Hate crime charged in woman's torture

CHARLESTON, W.Va. (AP) - February 6, 2008

Six people arrested after Megan Williams was rescued in September had been charged with counts that carry maximum life sentences, but until Tuesday's indictments no one had been charged with a hate crime. The issue has been a sore point among many of Williams' supporters.

Karen Burton, 46, of Chapmanville, was indicted Tuesday on charges of committing a hate crime, kidnapping and malicious wounding. Three others were indicted on counts including kidnapping, sexual assault and conspiracy.

Prosecutors say Williams, 20, was held captive for days at a trailer in Big Creek, where she was forced to eat animal feces, sexually assaulted and stabbed. She was rescued Sept. 8 after an anonymous caller alerted Logan County sheriff's deputies.

Logan County prosecutor Brian Abraham said Burton stabbed Williams in the ankle while saying, "This is what we do to n------ down here."

Karen Burton was "a little surprised" by the hate crime charge but was relieved that an earlier sexual assault count was not included in the indictment, said her attorney, Betty Gregory.

"She didn't want her children to think anything like that about her," Gregory said.

While noting that Burton has two biracial grandchildren in North Carolina whom "she dearly loves," Gregory said part of Burton's defense will be that she "has a significant history of child abuse from her own childhood."

Two other defendants - Burton's daughter, 23-year-old Alisha Burton, and 27-year-old George A. Messer - each pleaded guilty Friday and have agreed to testify against the others.

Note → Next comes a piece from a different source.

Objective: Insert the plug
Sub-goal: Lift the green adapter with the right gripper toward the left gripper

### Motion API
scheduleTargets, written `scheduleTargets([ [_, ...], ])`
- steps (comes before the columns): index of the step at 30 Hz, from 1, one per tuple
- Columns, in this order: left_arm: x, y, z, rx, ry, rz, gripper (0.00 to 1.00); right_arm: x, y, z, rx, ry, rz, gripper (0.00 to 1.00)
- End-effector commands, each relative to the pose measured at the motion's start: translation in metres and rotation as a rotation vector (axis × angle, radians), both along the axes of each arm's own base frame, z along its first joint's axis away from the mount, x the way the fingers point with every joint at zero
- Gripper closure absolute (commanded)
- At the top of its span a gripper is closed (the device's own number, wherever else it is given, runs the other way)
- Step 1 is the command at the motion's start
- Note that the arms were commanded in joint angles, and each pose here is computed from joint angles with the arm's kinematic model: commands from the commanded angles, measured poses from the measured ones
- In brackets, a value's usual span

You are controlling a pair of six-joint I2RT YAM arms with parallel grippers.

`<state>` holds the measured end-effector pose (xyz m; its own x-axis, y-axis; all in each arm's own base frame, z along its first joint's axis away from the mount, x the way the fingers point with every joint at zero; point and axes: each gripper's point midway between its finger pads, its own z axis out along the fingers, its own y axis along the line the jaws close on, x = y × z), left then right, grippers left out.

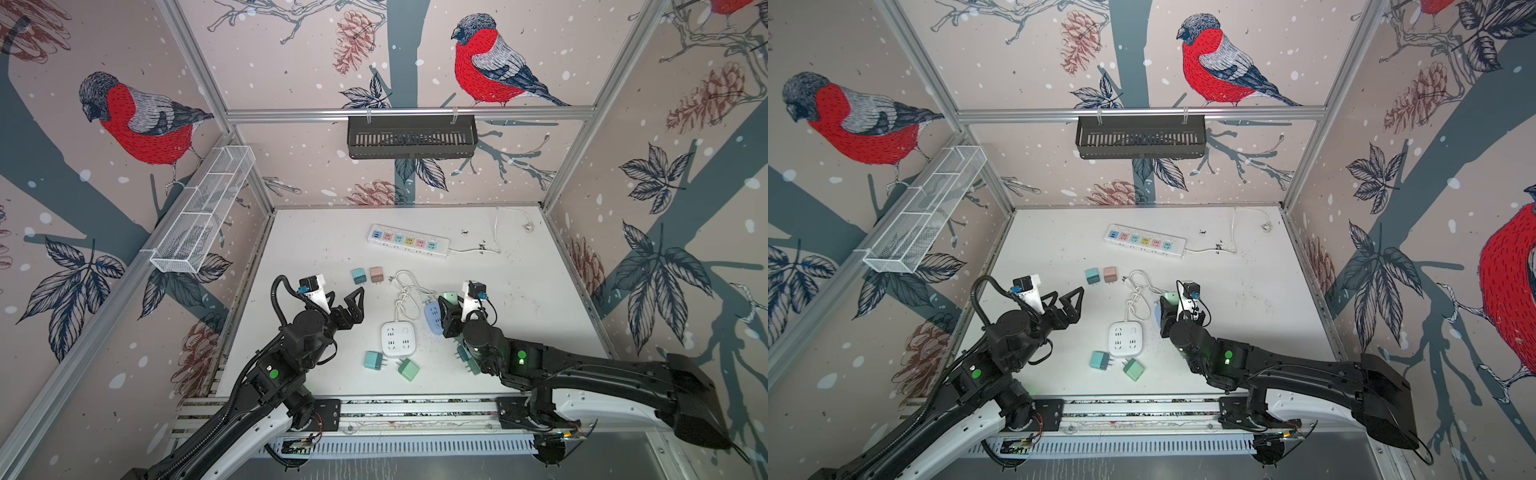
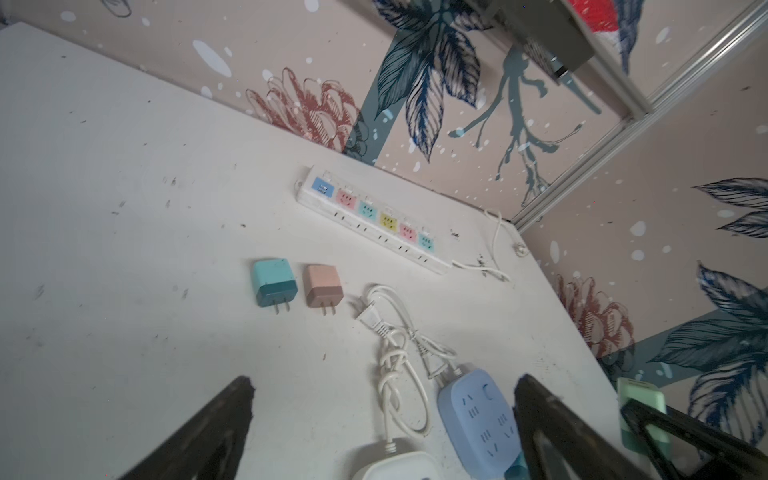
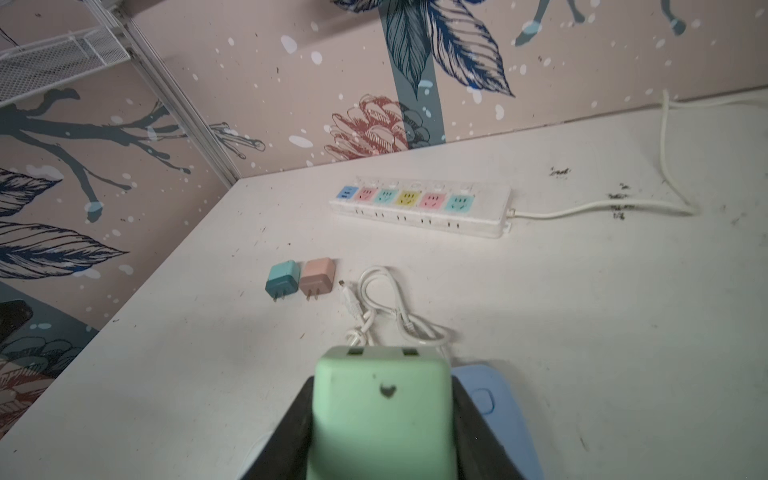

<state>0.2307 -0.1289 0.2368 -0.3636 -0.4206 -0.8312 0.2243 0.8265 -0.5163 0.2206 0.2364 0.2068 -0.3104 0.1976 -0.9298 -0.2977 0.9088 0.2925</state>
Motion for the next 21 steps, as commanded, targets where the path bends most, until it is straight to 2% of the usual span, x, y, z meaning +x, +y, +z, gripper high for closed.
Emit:
scheduleTargets([
  [1,-0.004,-0.008,0.040,-0.072,-0.137,-0.059,0.03,0.013,-0.013,0.033,-0.056,-0.160,-0.064,0.98],
  [3,-0.007,-0.008,0.051,-0.097,-0.189,-0.071,0.03,0.021,-0.026,0.037,-0.080,-0.178,-0.124,0.99],
  [4,-0.009,-0.009,0.057,-0.100,-0.218,-0.081,0.03,0.024,-0.026,0.042,-0.101,-0.206,-0.105,0.99],
  [8,-0.014,-0.018,0.074,-0.071,-0.295,-0.145,0.03,0.019,-0.008,0.058,-0.150,-0.340,0.097,0.99],
  [13,-0.017,-0.045,0.084,-0.029,-0.331,-0.280,0.04,0.013,-0.004,0.063,-0.196,-0.468,0.206,1.00],
  [15,-0.015,-0.058,0.083,-0.010,-0.323,-0.336,0.07,0.010,0.002,0.061,-0.225,-0.507,0.249,1.00],
  [18,-0.016,-0.081,0.082,0.011,-0.309,-0.439,0.22,0.000,0.023,0.055,-0.288,-0.572,0.376,1.00],
  [21,-0.018,-0.099,0.079,0.021,-0.299,-0.532,0.26,-0.014,0.040,0.047,-0.341,-0.637,0.500,1.00],
])
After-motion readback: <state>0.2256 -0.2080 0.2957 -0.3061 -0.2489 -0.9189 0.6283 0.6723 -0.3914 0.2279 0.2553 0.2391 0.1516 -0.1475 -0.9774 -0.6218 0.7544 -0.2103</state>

Messer and Alisha Burton, both of Chapmanville, were each sentenced to concurrent prison terms of 10 years for kidnapping and two to 10 years for assault during the commission of a felony, Abraham said. Williams and her family were consulted before plea deals were offered, he said.

The state hate crime count against Karen Burton is the first one legal scholars can remember being prosecuted in West Virginia.

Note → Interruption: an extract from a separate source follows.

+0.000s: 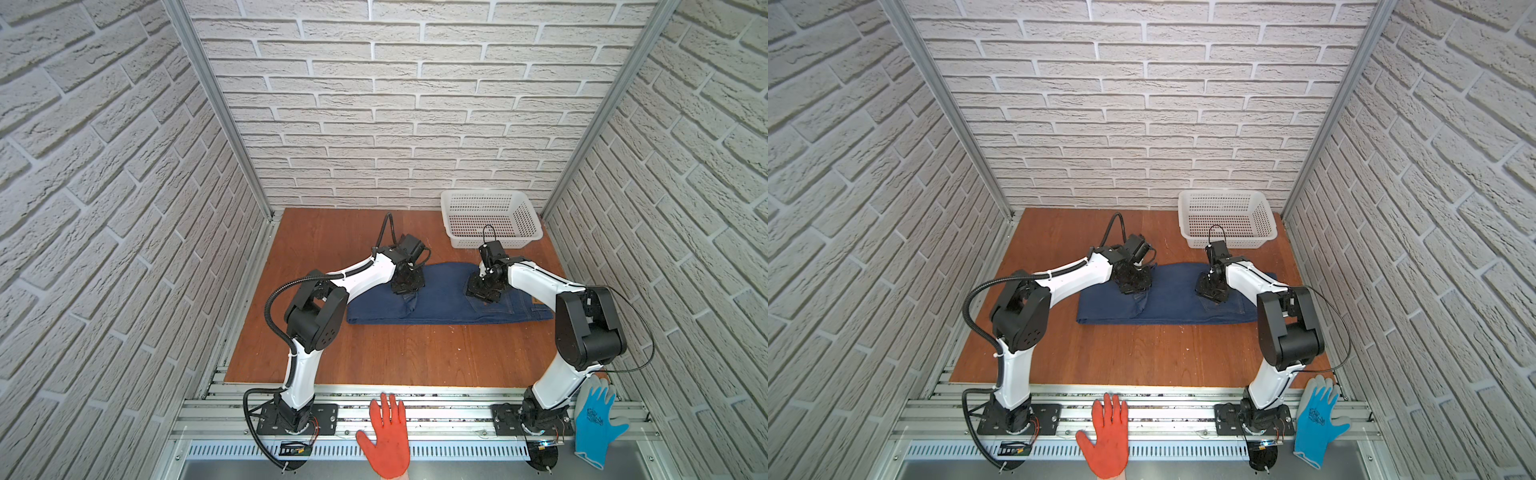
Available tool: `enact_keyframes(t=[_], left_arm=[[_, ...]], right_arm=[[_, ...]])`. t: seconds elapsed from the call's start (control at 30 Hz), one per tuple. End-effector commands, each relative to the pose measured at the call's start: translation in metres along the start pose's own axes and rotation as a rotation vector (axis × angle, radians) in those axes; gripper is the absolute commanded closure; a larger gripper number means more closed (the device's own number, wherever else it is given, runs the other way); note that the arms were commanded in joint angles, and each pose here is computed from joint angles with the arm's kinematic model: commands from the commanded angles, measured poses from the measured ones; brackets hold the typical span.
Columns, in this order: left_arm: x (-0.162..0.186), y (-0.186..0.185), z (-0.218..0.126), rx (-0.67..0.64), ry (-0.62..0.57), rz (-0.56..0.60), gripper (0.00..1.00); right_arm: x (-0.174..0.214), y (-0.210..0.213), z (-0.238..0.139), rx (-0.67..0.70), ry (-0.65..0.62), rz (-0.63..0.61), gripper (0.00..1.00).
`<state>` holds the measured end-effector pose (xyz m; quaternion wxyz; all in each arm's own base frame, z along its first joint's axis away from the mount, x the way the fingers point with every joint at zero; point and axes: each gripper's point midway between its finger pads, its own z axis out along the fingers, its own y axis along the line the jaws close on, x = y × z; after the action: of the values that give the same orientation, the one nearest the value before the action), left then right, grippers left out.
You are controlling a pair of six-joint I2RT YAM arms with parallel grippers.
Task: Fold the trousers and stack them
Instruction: 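Lay the leg end over the back pocket with the left gripper, then release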
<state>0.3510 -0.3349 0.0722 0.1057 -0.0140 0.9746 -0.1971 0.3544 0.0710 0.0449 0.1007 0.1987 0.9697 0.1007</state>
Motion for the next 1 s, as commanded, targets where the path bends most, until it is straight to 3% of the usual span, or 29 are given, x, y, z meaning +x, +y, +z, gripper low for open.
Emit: enact_keyframes(t=[0.0,0.2,0.37,0.43,0.77,0.97], left_arm=[[-0.002,-0.013,-0.004,0.044,-0.006,0.004,0.61],[-0.014,-0.055,-0.047,0.202,-0.065,0.062,0.25],[-0.029,-0.067,-0.109,0.236,-0.167,0.123,0.18],[-0.034,-0.05,-0.122,0.207,-0.186,0.121,0.17],[-0.032,0.104,-0.14,0.044,-0.142,0.077,0.13],[-0.026,0.152,-0.145,0.057,-0.122,0.053,0.13]], right_arm=[[0.0,-0.002,-0.007,-0.001,-0.015,-0.006,0.62],[-0.003,0.003,-0.022,-0.013,-0.031,-0.016,0.6],[-0.007,0.016,-0.043,-0.034,-0.064,-0.046,0.6],[-0.006,0.023,-0.049,-0.038,-0.072,-0.059,0.59],[0.005,0.037,-0.058,-0.047,-0.098,-0.085,0.59],[0.011,0.046,-0.061,-0.085,-0.119,-0.096,0.6]])
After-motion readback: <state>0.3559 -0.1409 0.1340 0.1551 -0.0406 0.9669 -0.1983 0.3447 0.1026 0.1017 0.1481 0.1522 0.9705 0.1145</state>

"This one particular charge in this one particular case is winnable, and you can send the message that this type of behavior is not going to be tolerated," said West Virginia University sociology professor Jim Nolan, who teaches a course on hate crimes.

The Rev. Al Sharpton and groups including Washington, D.C.-based Black Lawyers for Justice had pushed for hate-crime charges. Sharpton, who led a hate crimes rally in Charleston in December, said Wednesday that it was good one such charge was filed but added that there should have been more.

"They all engaged in hate crimes because they aided and abetted a hate crime," Sharpton said.

Abraham said other defendants used the same slur Karen Burton did, but the fact that Burton used it while stabbing Williams made her act more clearly a hate crime.

"The distinction was that we think that there was an affirmative statement as to Karen Burton's motivation when she allegedly said that to Megan Williams," Abraham said.

Abraham previously had refrained from filing hate-crime charges, saying they would be difficult because there was a pre-existing relationship. Williams filed domestic assault charges against one of the defendants, Bobby Brewster, in July.

Abraham also had noted that the 10-year maximum prison sentence for a hate crime conviction was low compared with the life term a kidnapping conviction could bring.

Indicted on felony counts with Karen Burton and Brewster were Danny Combs and Brewster's mother, Frankie Brewster. Another man not previously arrested was indicted Tuesday on a misdemeanor battery charge.

The defendants have denied the charges. Aside from Gregory, their lawyers did not immediately return phone calls on Wednesday.

The Associated Press generally does not identify suspected victims of sexual assault, but Williams and her mother, Carmen, agreed to release her name. Carmen Williams has said she wanted people to know what her daughter endured.

Megan Williams has taped a segment of Montel Williams' talk show that is to be broadcast Thursday.